Hey dude I'm installing a front ifs diff today. Tips/tricks to make it go easy?
 
Just the gears or the whole assembly? I know with my SFA I made sure to put RTV after cleaning it and then lifting it up and going straight on working it up and down side to side to get it to slide into the housing.
 
So I need some input. With this valve messed up I'm either going to have to pull the head and put a new one on (looking at an engnbldr head). This engine has a new timing chain water pump oil pan gasket and does not leak what so ever. But I also have an 89 EFI motor that has a new timing chain and water pump as well. All i have to to is swap motors and it'll run great again. Do you guys think I should just swap motors or just do the head and call it good?

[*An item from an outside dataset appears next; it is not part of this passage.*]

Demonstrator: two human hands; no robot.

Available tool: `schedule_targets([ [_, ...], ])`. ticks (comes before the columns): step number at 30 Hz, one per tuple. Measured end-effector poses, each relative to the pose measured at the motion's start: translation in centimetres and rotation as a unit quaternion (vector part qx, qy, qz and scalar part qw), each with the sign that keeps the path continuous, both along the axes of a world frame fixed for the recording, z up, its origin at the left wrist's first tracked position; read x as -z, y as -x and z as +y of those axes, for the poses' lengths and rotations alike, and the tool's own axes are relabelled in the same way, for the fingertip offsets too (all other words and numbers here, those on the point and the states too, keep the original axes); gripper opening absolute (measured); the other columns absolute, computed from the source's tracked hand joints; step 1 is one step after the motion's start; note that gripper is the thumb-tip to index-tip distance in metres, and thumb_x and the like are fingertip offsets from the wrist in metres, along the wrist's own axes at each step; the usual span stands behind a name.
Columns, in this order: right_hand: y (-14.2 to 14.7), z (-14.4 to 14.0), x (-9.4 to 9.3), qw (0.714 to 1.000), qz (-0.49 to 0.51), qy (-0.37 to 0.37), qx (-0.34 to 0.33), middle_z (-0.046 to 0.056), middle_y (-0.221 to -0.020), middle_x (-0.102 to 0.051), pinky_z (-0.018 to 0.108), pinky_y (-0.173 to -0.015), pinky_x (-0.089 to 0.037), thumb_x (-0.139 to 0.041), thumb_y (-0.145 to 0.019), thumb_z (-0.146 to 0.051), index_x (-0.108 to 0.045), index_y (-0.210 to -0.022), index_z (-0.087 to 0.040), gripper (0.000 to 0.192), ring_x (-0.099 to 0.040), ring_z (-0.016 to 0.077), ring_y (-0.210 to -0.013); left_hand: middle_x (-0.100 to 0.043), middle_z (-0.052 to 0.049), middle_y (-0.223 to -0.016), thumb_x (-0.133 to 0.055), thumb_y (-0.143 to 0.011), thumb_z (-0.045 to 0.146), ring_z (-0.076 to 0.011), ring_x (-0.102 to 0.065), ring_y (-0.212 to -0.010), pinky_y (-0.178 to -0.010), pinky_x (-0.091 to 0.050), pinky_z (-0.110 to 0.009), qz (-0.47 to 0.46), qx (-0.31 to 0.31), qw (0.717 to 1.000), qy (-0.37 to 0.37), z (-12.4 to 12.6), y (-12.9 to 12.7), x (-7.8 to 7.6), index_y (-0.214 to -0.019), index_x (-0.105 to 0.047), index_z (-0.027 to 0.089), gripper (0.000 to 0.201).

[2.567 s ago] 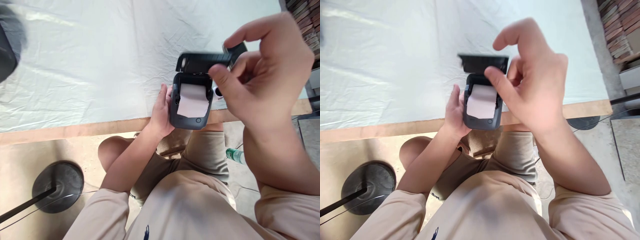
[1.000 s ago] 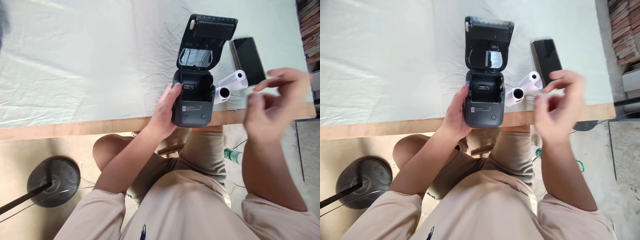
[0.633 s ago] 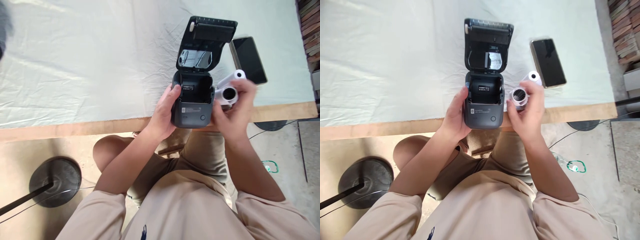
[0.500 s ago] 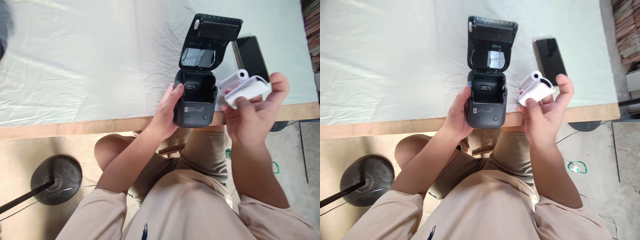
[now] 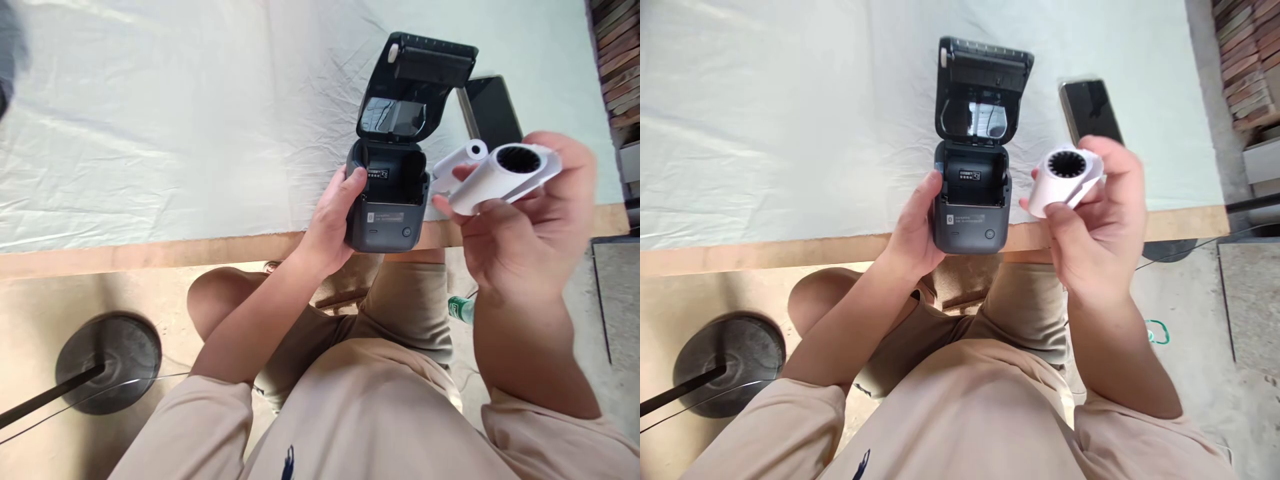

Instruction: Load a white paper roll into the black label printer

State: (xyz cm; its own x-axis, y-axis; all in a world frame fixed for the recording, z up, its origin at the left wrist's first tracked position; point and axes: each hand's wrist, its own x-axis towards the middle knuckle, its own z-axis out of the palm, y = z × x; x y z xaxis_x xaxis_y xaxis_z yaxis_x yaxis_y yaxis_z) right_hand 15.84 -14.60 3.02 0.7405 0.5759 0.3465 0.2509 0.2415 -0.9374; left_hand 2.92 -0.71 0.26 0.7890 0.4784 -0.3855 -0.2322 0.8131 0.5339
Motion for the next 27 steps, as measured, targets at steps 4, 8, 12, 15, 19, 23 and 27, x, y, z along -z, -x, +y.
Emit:
schedule_targets([
  [4, -1.0, 1.7, -1.3, 0.949, -0.312, 0.048, -0.014, 0.000, -0.129, -0.073, 0.031, -0.080, -0.065, -0.083, -0.092, -0.027, -0.076, -0.130, -0.038, 0.040, -0.077, 0.0170, -0.100, -0.084, -0.001, -0.126, -0.065, -0.111, 0.044, -0.0292, -0.073, -0.149, -0.120, -0.067, -0.040, -0.008, -0.007, 1.000, -0.001, -0.1, 0.1, 0.2, -0.136, -0.072, 0.029, 0.030],
  [8, -2.0, 3.3, -1.3, 0.855, -0.479, 0.198, -0.014, -0.001, -0.118, -0.082, 0.043, -0.091, -0.060, -0.073, -0.085, -0.014, -0.069, -0.121, -0.034, 0.042, -0.080, 0.0262, -0.104, -0.083, -0.001, -0.126, -0.068, -0.109, 0.036, -0.0279, -0.076, -0.144, -0.120, -0.067, -0.039, -0.012, -0.011, 1.000, -0.017, -0.3, 0.2, -0.1, -0.137, -0.071, 0.027, 0.030],
  [12, -2.2, 3.8, -1.3, 0.828, -0.518, 0.212, -0.021, -0.003, -0.111, -0.086, 0.047, -0.093, -0.059, -0.071, -0.090, -0.012, -0.067, -0.106, -0.032, 0.025, -0.083, 0.0293, -0.111, -0.082, -0.002, -0.121, -0.070, -0.108, 0.040, -0.0292, -0.077, -0.140, -0.120, -0.066, -0.042, -0.020, -0.013, 1.000, 0.004, -0.5, 0.2, -0.3, -0.134, -0.071, 0.026, 0.030],
  [15, -1.3, 3.2, -1.6, 0.833, -0.529, 0.161, -0.026, -0.002, -0.100, -0.084, 0.046, -0.091, -0.060, -0.071, -0.098, -0.014, -0.068, -0.103, -0.031, 0.018, -0.084, 0.0269, -0.104, -0.082, -0.004, -0.111, -0.074, -0.104, 0.046, -0.0319, -0.077, -0.136, -0.118, -0.065, -0.044, -0.035, -0.016, 0.999, -0.004, -0.4, 0.4, -0.2, -0.121, -0.072, 0.024, 0.027],
  [19, 0.2, 1.9, -1.3, 0.830, -0.542, 0.091, -0.091, -0.002, -0.096, -0.082, 0.042, -0.083, -0.060, -0.079, -0.095, -0.018, -0.069, -0.103, -0.028, 0.016, -0.081, 0.0247, -0.096, -0.079, -0.002, -0.099, -0.081, -0.096, 0.038, -0.0222, -0.079, -0.101, -0.090, -0.066, -0.033, -0.042, -0.009, 0.998, -0.037, -0.1, 0.7, -0.1, -0.111, -0.070, 0.025, 0.023],
  [23, -0.5, 1.3, -0.8, 0.870, -0.480, 0.061, -0.096, 0.004, -0.098, -0.077, 0.043, -0.087, -0.062, -0.073, -0.103, -0.036, -0.073, -0.111, -0.028, 0.011, -0.078, 0.0253, -0.100, -0.077, 0.001, -0.098, -0.096, -0.080, 0.033, -0.0188, -0.078, -0.088, -0.078, -0.064, -0.030, -0.033, 0.007, 0.997, -0.077, 0.0, 1.0, 0.0, -0.116, -0.066, 0.025, 0.047],
  [27, -2.0, 2.5, -1.7, 0.918, -0.385, 0.097, 0.016, 0.008, -0.143, -0.068, 0.041, -0.098, -0.064, -0.066, -0.108, -0.047, -0.067, -0.146, -0.036, 0.039, -0.071, 0.0282, -0.132, -0.080, -0.002, -0.106, -0.103, -0.069, 0.043, -0.0305, -0.083, -0.108, -0.090, -0.068, -0.041, -0.018, 0.032, 0.992, -0.124, 0.2, 1.1, 0.5, -0.126, -0.064, 0.026, 0.071],
])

To me I feel like the EFI motor is better for EFI verse the carbed motor but it could be just a thought as well. Any input is great.
 
Which is why I think in going to just swap engines. I mean to do a head jbhave to remove everything and an engine is just a little bit more stuff to undo
 
So I got all the bolts pulled for the engine and engine mount bolts but I can't get it to move at all. The transmission is still attached but I was just hoping to separate them since its an auto trans and I don't wanna drop it.
 
Well in about 2 weeks I'll be ordering the lift kit. Then I'll be getting some new fenders and bed lining the cab of the truck. In September I'll swap my EFI block into the truck.
 
KLF, when you put your OME lift on did you run extended break lines?